#### [Required action]
Both the line containing "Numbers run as" and the line containing "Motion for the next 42" belong to the span. Output exactly that span from the listing below, and nothing outside it.

::::::

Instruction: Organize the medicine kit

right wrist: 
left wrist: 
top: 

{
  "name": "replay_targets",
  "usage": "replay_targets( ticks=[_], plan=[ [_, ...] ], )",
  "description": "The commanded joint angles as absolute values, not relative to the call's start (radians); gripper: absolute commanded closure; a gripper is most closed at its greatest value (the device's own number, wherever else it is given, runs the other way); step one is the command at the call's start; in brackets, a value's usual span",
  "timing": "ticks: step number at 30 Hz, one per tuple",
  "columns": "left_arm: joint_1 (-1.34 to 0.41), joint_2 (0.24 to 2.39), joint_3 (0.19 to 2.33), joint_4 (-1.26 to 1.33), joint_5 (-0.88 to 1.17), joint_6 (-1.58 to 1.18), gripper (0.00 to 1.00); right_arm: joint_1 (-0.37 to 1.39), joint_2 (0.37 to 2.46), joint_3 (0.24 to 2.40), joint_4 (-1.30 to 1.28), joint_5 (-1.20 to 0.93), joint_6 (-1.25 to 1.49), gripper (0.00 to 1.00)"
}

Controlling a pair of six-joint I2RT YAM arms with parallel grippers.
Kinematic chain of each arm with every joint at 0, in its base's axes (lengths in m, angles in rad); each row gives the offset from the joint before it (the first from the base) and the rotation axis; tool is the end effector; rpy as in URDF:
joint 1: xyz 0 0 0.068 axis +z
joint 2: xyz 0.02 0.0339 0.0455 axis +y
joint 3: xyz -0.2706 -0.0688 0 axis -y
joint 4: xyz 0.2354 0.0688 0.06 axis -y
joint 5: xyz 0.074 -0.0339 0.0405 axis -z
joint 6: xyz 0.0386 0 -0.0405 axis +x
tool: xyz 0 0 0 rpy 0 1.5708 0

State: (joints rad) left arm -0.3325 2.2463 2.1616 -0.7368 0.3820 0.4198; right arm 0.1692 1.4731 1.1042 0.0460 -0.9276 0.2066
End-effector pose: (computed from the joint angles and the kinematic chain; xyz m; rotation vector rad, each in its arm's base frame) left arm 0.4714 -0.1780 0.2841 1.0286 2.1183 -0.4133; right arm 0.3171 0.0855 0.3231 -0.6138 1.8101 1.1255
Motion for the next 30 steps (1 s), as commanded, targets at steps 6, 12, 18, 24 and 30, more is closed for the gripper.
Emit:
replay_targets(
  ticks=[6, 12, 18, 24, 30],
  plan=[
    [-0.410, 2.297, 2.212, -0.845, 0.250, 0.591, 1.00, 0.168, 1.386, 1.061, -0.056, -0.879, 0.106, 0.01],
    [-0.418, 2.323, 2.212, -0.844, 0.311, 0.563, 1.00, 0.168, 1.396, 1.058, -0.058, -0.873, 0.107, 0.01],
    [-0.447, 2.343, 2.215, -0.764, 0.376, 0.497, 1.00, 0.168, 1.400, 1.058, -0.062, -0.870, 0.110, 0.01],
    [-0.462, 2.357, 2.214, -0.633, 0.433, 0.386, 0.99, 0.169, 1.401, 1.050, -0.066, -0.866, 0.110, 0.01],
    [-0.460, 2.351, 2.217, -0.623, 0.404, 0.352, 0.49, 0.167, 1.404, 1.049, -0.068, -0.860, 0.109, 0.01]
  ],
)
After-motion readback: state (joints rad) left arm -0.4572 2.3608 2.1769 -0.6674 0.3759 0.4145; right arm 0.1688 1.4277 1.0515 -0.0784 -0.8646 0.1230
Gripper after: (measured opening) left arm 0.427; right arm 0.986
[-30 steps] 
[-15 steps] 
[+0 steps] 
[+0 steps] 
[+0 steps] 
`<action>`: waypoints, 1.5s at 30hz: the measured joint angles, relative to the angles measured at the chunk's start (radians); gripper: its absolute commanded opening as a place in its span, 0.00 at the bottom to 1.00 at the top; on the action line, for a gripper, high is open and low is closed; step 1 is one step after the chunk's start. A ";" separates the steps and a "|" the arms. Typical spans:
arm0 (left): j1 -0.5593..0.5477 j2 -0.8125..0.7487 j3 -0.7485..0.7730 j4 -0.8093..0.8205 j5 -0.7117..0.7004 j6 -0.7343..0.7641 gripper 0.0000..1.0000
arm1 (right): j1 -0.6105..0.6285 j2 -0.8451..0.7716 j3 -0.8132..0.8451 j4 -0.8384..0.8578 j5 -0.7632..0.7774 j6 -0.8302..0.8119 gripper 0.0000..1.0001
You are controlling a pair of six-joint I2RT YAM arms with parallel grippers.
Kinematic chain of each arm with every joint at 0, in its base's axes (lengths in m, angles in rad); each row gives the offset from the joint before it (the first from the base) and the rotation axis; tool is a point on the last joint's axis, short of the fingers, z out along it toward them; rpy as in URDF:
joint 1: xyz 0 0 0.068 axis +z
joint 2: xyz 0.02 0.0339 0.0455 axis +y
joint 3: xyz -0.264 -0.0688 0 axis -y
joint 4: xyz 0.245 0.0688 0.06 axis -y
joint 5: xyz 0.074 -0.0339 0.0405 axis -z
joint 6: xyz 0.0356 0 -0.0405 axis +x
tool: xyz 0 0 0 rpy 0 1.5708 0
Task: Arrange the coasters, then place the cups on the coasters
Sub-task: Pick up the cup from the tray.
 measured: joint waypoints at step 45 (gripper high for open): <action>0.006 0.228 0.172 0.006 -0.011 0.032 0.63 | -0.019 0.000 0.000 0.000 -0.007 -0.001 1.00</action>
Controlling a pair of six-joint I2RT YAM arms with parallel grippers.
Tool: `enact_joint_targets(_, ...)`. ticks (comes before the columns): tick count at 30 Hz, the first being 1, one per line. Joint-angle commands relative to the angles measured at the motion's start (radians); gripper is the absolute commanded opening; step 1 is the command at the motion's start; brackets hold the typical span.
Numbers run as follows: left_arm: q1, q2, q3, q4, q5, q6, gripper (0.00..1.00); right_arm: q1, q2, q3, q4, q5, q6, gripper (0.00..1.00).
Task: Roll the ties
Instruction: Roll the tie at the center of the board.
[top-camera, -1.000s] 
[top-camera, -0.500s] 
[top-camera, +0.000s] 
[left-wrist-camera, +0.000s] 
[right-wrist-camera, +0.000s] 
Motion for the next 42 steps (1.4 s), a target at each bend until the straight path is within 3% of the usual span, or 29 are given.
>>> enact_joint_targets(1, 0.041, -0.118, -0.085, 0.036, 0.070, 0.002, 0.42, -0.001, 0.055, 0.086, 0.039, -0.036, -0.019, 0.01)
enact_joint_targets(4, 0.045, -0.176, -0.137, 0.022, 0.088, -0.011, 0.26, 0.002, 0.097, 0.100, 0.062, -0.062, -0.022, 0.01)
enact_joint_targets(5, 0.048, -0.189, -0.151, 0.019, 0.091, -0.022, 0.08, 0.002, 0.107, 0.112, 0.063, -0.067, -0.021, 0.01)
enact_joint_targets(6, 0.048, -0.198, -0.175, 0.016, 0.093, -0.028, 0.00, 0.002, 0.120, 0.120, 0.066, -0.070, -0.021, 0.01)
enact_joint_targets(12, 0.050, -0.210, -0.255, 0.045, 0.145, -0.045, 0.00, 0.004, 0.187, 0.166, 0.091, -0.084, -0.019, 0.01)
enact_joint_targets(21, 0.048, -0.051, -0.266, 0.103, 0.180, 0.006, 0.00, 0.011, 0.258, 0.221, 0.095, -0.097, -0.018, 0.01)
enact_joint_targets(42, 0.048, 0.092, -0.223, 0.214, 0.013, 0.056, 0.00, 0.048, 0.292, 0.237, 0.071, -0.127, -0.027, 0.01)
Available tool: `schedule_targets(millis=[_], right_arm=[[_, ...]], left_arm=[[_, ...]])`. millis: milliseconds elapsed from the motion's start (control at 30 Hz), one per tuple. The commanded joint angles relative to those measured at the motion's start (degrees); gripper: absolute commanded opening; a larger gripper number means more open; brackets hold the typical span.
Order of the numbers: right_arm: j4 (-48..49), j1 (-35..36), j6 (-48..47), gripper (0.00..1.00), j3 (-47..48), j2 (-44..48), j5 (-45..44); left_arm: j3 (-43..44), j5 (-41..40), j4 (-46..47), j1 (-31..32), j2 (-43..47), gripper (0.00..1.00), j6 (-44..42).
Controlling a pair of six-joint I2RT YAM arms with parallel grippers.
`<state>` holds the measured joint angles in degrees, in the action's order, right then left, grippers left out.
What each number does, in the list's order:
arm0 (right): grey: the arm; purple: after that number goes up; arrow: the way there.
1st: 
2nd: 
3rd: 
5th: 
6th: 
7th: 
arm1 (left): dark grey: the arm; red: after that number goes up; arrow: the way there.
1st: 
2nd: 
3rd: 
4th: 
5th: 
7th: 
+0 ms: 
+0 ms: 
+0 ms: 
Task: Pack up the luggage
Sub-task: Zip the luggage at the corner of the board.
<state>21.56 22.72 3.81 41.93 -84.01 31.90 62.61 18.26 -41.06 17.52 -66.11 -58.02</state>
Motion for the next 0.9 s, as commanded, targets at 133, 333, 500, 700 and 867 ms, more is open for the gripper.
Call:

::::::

#### [Your response]
Numbers run as follows: left_arm: q1, q2, q3, q4, q5, q6, gripper (0.00..1.00); right_arm: q1, q2, q3, q4, q5, q6, gripper (0.00..1.00).
Task: Roll the ties
Instruction: Roll the tie at the center of the board.
[top-camera, -1.000s] 
[top-camera, -0.500s] 
[top-camera, +0.000s] 
[left-wrist-camera, +0.000s] 
[right-wrist-camera, +0.000s] 
Motion for the next 42 steps (1.4 s), a target at each bend until the straight path is within 3% of the usual span, or 29 are given.

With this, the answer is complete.